■ **PROBLEM REQUIREMENTS**
Search the data for the word "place" and copy every line that contains it.

■ **DATA**
┌──

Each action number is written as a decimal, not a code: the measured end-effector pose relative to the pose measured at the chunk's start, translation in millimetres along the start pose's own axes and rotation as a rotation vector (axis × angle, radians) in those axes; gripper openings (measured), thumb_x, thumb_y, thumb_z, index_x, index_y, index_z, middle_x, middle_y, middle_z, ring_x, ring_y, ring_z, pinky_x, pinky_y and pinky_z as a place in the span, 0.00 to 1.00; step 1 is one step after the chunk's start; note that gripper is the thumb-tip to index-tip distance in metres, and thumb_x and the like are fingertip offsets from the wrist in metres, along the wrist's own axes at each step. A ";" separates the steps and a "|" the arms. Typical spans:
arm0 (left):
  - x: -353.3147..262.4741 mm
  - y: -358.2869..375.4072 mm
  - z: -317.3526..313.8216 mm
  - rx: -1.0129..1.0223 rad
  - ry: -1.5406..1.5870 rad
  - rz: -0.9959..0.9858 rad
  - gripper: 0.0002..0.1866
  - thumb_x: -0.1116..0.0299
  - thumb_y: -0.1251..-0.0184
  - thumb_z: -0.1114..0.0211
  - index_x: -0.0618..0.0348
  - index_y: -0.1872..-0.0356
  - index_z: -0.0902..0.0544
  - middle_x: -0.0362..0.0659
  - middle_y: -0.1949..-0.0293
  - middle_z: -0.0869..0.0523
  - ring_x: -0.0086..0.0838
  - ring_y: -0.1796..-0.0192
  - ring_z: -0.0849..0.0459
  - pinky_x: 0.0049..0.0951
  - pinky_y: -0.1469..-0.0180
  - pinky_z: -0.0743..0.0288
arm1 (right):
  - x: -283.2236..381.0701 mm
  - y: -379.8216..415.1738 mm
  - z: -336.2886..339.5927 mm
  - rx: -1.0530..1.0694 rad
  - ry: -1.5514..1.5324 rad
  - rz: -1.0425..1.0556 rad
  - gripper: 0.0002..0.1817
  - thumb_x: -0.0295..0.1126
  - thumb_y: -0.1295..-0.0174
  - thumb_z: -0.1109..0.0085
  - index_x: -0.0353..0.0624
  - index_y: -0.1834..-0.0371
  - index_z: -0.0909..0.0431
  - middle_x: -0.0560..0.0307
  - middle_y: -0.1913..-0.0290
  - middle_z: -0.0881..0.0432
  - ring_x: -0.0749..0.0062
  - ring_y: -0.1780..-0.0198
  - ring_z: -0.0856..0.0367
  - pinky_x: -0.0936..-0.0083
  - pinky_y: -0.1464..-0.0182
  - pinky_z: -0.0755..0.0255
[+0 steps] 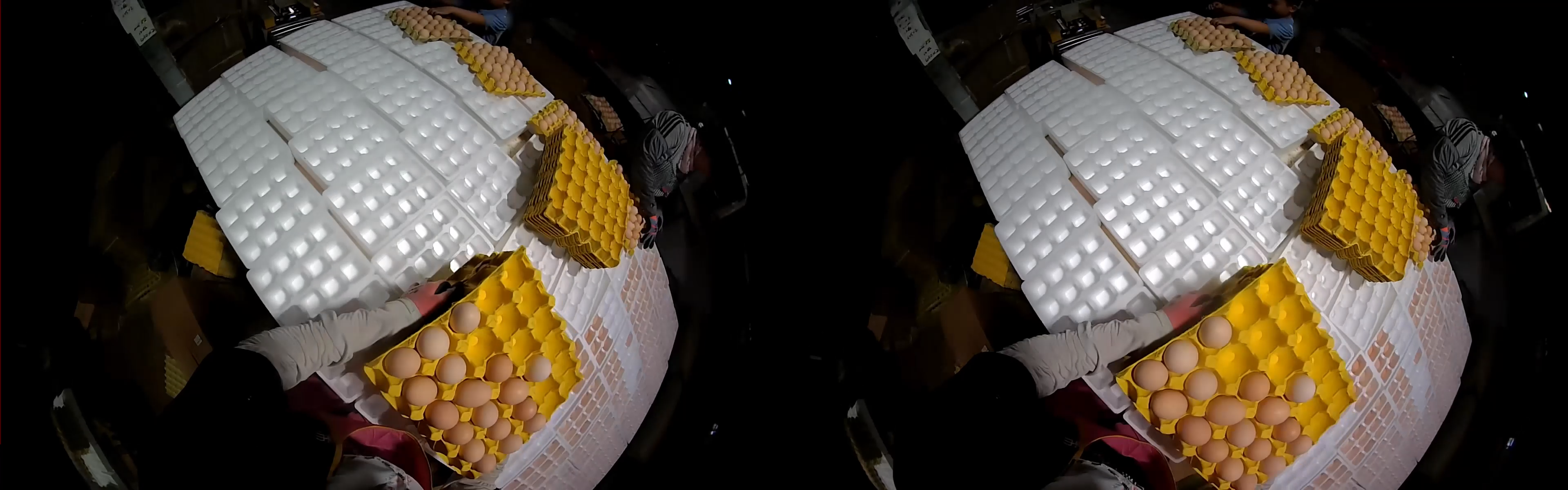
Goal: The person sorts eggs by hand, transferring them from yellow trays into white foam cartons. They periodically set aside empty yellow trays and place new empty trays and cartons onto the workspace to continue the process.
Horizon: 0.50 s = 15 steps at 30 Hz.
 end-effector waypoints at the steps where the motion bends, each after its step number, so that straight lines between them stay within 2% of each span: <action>1: 21.0 -8.9 -0.9 -0.004 0.067 -0.043 0.26 0.47 0.33 0.50 0.60 0.50 0.23 0.52 0.56 0.17 0.39 0.53 0.19 0.33 0.49 0.31 | -2.6 2.0 -4.3 -0.007 -0.011 0.001 0.19 0.37 0.33 0.54 0.35 0.46 0.30 0.55 0.50 0.23 0.71 0.53 0.24 0.75 0.51 0.29; 2: 31.5 -14.1 1.5 -0.004 0.134 -0.083 0.25 0.47 0.33 0.51 0.58 0.50 0.22 0.52 0.56 0.17 0.41 0.53 0.19 0.34 0.49 0.31 | -4.6 3.8 -7.8 -0.014 -0.018 -0.005 0.19 0.37 0.33 0.54 0.35 0.46 0.30 0.55 0.50 0.22 0.71 0.53 0.24 0.75 0.52 0.29; 4: 49.5 -24.1 5.9 0.046 0.051 0.016 0.24 0.48 0.33 0.52 0.56 0.51 0.22 0.52 0.56 0.17 0.45 0.52 0.20 0.38 0.49 0.30 | -5.5 5.6 -11.1 -0.035 -0.032 -0.009 0.19 0.37 0.34 0.54 0.35 0.46 0.30 0.55 0.50 0.22 0.71 0.53 0.24 0.75 0.52 0.29; 6: 40.0 -27.5 24.9 0.128 -0.229 -0.032 0.24 0.48 0.34 0.52 0.56 0.51 0.22 0.53 0.56 0.18 0.47 0.52 0.21 0.39 0.48 0.30 | 3.8 -0.7 -7.4 0.007 -0.058 0.013 0.19 0.37 0.34 0.54 0.35 0.46 0.29 0.55 0.50 0.22 0.71 0.53 0.24 0.75 0.52 0.29; 7: 26.3 -38.8 43.1 0.268 -0.472 0.046 0.24 0.48 0.37 0.48 0.55 0.50 0.23 0.53 0.57 0.18 0.47 0.52 0.21 0.39 0.47 0.29 | 14.4 -12.8 -2.9 0.102 -0.112 0.048 0.19 0.37 0.34 0.54 0.35 0.46 0.29 0.55 0.50 0.22 0.71 0.53 0.24 0.75 0.52 0.29; 8: -14.4 -45.2 74.9 0.315 -0.368 -0.030 0.22 0.52 0.41 0.41 0.58 0.52 0.20 0.51 0.56 0.17 0.42 0.51 0.20 0.36 0.46 0.29 | 20.8 -26.3 6.8 0.204 -0.194 0.101 0.19 0.37 0.34 0.54 0.35 0.47 0.29 0.55 0.51 0.22 0.71 0.53 0.24 0.75 0.52 0.29; 9: 17.2 -79.8 88.3 0.145 -0.430 0.022 0.19 0.55 0.42 0.39 0.56 0.54 0.19 0.50 0.58 0.16 0.42 0.53 0.19 0.35 0.47 0.28 | 86.3 -2.6 -14.5 0.130 0.637 0.207 0.17 0.35 0.36 0.51 0.34 0.51 0.25 0.53 0.54 0.20 0.71 0.56 0.22 0.75 0.54 0.27; 10: -21.4 -98.3 108.6 0.033 -0.388 -0.105 0.19 0.57 0.42 0.39 0.55 0.53 0.19 0.50 0.56 0.17 0.41 0.52 0.20 0.33 0.46 0.28 | 124.6 2.5 -41.6 -0.100 0.776 0.426 0.15 0.30 0.39 0.48 0.33 0.53 0.22 0.49 0.55 0.18 0.70 0.55 0.20 0.74 0.51 0.27; 11: -19.6 -134.0 121.9 -0.178 -0.563 -0.286 0.20 0.58 0.41 0.38 0.54 0.50 0.21 0.51 0.50 0.20 0.40 0.46 0.23 0.34 0.43 0.31 | 151.7 -14.1 -46.4 -0.103 0.878 0.647 0.18 0.26 0.41 0.47 0.33 0.47 0.26 0.47 0.50 0.20 0.68 0.51 0.21 0.75 0.47 0.29; 12: -14.6 -172.2 132.1 -0.231 -0.678 -0.205 0.31 0.47 0.44 0.39 0.47 0.40 0.28 0.52 0.37 0.32 0.45 0.36 0.34 0.43 0.36 0.40 | 181.5 -28.6 -70.7 -0.031 0.843 0.737 0.21 0.24 0.42 0.47 0.34 0.43 0.29 0.49 0.47 0.22 0.67 0.47 0.22 0.75 0.44 0.31; 13: -24.1 -198.9 131.0 -0.261 -0.793 -0.074 0.36 0.42 0.46 0.39 0.43 0.36 0.33 0.52 0.34 0.36 0.47 0.33 0.39 0.46 0.34 0.43 | 208.5 -47.5 -95.8 0.094 0.915 0.797 0.24 0.24 0.43 0.46 0.37 0.40 0.31 0.49 0.43 0.24 0.63 0.43 0.25 0.73 0.40 0.34; 15: -32.4 -241.3 124.9 -0.288 -1.012 0.128 0.45 0.33 0.52 0.41 0.37 0.31 0.42 0.51 0.30 0.45 0.53 0.29 0.49 0.56 0.33 0.52 | 233.8 -101.8 -135.5 0.194 1.222 0.941 0.29 0.30 0.45 0.42 0.48 0.37 0.33 0.47 0.39 0.31 0.53 0.38 0.32 0.69 0.37 0.37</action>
Point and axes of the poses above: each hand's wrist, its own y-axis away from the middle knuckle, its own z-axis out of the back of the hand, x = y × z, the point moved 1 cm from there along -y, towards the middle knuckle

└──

■ **TASK RESPONSE**
Each action number is written as a decimal, not a code: the measured end-effector pose relative to the pose measured at the chunk's start, translation in millimetres along the start pose's own axes and rotation as a rotation vector (axis × angle, radians) in those axes; gripper openings (measured), thumb_x, thumb_y, thumb_z, index_x, index_y, index_z, middle_x, middle_y, middle_z, ring_x, ring_y, ring_z, pinky_x, pinky_y and pinky_z as a place in the span, 0.00 to 1.00; step 1 is one step after the chunk's start; note that gripper is the thumb-tip to index-tip distance in metres, and thumb_x and the like are fingertip offsets from the wrist in metres, along the wrist's own axes at each step. A ";" separates the steps and a "|" the arms. Typical spans:
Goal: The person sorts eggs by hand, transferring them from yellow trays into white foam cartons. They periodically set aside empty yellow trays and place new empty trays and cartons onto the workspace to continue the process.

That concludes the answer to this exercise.